◆ Task to carry out: Please quote exactly the lines below from the line containing "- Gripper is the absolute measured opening" to the line containing "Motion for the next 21", both lines included, and nothing else.

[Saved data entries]

□ □ □ □ □ □ □

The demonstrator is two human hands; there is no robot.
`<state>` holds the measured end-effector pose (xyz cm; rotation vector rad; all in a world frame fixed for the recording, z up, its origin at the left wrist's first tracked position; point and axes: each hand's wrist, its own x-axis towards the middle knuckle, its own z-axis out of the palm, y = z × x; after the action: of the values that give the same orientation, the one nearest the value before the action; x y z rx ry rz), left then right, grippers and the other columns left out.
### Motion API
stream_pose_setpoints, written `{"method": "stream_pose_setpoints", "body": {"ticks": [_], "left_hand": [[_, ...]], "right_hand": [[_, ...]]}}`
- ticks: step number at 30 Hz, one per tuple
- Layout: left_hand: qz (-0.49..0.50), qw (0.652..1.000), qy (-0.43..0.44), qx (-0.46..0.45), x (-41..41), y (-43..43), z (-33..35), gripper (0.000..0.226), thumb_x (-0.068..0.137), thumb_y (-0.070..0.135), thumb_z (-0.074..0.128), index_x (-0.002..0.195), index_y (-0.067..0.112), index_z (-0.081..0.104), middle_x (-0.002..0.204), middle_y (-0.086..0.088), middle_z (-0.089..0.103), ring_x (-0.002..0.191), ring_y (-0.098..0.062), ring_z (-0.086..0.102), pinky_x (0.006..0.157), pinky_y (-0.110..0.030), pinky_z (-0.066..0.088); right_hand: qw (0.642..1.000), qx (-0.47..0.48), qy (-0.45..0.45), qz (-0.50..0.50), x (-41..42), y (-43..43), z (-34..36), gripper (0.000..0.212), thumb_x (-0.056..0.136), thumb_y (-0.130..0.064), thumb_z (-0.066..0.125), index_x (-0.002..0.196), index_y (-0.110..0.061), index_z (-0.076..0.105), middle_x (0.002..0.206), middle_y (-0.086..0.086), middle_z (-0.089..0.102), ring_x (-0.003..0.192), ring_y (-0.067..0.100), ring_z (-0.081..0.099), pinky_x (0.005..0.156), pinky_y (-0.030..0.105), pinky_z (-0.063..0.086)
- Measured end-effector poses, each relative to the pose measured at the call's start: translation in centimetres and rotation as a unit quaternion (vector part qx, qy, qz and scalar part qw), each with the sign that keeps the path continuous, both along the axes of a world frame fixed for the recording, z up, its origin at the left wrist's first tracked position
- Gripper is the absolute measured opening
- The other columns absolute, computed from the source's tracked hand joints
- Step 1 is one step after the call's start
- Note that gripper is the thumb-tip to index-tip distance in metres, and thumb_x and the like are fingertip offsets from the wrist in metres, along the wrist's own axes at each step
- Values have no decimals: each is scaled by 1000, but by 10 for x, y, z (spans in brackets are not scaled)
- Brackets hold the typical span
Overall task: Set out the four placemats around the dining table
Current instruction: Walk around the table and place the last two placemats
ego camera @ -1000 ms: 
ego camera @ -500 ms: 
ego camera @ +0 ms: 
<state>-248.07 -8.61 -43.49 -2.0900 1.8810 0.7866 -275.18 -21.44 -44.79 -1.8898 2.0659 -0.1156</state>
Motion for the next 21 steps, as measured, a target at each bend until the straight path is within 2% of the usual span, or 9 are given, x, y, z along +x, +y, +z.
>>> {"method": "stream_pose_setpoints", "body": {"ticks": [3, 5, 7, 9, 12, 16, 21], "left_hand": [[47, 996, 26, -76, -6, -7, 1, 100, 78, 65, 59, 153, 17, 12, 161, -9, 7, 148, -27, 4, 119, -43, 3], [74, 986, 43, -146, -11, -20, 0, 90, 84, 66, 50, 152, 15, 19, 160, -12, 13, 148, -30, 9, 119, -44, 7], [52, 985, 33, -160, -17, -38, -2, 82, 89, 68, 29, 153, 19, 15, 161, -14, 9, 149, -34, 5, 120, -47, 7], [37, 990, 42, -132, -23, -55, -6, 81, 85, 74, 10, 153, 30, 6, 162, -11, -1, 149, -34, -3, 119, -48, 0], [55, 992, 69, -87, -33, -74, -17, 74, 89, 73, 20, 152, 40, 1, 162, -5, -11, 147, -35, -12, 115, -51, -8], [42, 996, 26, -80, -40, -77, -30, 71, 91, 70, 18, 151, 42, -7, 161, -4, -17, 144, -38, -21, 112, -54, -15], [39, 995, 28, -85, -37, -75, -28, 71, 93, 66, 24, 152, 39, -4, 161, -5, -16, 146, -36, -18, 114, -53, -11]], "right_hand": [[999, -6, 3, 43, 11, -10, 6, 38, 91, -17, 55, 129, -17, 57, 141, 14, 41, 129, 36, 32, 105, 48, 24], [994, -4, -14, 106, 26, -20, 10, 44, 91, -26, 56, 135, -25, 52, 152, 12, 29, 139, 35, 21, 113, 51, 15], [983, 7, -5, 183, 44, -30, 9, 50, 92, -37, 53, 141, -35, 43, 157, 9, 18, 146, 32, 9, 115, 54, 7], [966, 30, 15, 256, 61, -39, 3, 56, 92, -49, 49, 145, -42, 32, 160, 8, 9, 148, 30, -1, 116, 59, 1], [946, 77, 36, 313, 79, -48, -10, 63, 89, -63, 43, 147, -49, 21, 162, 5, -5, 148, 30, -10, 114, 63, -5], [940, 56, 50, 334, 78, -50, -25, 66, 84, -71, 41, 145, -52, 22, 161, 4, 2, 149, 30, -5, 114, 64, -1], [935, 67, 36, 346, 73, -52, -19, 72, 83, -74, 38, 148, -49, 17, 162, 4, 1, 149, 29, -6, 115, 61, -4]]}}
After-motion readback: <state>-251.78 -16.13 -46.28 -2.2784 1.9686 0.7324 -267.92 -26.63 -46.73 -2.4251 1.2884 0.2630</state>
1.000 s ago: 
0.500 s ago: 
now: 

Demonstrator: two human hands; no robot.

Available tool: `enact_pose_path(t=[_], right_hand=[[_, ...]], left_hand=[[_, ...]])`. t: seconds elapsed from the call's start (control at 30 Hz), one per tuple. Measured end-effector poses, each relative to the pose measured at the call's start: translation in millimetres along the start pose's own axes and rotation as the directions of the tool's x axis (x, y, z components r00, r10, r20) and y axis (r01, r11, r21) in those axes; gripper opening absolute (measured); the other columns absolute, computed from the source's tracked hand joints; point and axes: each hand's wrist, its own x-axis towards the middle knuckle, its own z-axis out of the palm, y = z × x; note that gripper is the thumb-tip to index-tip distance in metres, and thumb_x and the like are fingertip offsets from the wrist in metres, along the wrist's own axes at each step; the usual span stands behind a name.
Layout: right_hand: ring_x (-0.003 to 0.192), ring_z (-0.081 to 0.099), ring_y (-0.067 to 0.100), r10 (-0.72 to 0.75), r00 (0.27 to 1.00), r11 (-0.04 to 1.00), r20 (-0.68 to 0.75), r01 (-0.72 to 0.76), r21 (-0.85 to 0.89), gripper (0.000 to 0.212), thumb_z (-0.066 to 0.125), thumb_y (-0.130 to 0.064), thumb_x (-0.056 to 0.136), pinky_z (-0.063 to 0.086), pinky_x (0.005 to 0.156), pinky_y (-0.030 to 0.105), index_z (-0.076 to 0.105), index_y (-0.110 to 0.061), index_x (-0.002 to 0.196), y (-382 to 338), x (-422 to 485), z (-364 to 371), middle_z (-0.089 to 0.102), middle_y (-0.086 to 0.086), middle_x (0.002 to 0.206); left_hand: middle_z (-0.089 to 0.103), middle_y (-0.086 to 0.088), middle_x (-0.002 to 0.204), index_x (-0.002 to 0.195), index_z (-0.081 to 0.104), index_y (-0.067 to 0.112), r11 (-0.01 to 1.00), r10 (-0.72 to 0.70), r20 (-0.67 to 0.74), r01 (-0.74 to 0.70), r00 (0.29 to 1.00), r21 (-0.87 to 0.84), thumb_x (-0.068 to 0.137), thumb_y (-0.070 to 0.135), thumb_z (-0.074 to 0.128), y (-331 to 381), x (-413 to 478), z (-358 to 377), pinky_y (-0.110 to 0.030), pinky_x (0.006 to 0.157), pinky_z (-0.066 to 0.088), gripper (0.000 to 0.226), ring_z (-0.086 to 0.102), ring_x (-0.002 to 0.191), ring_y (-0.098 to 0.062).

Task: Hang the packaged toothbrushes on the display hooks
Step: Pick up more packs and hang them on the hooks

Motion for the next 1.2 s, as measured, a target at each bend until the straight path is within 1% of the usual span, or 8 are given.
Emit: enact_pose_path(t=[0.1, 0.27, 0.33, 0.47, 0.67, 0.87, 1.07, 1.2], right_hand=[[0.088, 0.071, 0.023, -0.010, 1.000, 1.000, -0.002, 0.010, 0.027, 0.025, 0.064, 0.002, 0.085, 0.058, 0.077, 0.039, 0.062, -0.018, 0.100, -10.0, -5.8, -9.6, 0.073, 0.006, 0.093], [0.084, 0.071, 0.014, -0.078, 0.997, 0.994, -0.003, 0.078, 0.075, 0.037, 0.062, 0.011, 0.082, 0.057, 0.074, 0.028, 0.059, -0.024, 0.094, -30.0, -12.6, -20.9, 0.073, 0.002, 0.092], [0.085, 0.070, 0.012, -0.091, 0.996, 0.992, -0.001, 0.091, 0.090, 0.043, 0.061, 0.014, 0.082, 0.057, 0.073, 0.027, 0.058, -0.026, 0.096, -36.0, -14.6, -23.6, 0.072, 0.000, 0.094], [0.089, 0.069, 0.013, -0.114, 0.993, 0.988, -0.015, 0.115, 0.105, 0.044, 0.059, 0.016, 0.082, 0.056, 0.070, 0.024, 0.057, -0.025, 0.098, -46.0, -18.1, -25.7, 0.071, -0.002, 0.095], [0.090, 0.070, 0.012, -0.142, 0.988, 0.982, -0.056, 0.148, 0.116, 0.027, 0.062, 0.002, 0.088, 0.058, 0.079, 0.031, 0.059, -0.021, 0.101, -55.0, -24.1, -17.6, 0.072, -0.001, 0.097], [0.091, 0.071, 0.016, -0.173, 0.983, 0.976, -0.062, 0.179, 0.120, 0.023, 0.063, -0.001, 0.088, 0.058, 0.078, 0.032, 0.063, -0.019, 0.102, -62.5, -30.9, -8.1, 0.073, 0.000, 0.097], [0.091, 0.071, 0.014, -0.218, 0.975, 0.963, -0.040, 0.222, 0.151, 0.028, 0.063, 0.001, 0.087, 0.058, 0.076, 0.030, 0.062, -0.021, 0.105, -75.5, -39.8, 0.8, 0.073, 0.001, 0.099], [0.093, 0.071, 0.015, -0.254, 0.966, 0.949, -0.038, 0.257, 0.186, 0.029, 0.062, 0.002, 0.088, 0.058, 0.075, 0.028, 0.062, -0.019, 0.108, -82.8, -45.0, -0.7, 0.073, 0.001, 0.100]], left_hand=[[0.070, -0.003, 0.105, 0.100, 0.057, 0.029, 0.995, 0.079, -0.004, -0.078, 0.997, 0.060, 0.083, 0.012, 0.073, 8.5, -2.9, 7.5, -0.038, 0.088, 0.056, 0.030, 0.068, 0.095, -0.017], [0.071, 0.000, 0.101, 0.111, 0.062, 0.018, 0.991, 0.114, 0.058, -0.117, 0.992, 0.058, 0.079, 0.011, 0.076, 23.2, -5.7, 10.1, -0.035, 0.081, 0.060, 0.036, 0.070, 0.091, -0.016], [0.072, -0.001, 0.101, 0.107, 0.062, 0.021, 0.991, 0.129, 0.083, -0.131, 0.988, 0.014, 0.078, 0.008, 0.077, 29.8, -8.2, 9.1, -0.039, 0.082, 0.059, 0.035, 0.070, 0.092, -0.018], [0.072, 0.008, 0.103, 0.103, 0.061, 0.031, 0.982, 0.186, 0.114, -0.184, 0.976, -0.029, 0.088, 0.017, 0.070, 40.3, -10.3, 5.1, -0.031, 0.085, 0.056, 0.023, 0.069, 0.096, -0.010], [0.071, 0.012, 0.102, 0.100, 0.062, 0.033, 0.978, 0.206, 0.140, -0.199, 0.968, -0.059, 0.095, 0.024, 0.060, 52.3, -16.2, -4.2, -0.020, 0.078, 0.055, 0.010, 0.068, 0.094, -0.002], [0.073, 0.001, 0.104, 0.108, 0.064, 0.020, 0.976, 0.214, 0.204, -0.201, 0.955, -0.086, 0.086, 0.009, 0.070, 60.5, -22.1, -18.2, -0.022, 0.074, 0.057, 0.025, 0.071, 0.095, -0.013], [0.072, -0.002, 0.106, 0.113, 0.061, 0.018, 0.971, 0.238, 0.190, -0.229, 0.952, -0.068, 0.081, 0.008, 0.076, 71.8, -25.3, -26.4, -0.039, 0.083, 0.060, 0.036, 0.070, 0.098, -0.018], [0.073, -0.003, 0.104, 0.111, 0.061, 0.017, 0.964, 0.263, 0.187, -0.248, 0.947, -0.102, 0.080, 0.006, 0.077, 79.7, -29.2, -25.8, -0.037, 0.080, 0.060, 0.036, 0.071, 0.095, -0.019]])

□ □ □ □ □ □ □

◆ Task answer:
- Gripper is the absolute measured opening
- The other columns absolute, computed from the source's tracked hand joints
- Step 1 is one step after the call's start
- Note that gripper is the thumb-tip to index-tip distance in metres, and thumb_x and the like are fingertip offsets from the wrist in metres, along the wrist's own axes at each step
- Values have no decimals: each is scaled by 1000, but by 10 for x, y, z (spans in brackets are not scaled)
- Brackets hold the typical span
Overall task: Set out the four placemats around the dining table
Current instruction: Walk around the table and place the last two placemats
ego camera @ -1000 ms: 
ego camera @ -500 ms: 
ego camera @ +0 ms: 
<state>-248.07 -8.61 -43.49 -2.0900 1.8810 0.7866 -275.18 -21.44 -44.79 -1.8898 2.0659 -0.1156</state>
Motion for the next 21 steps, as measured, a target at each bend until the straight path is within 2% of the usual span, or 9 are given, x, y, z along +x, +y, +z.

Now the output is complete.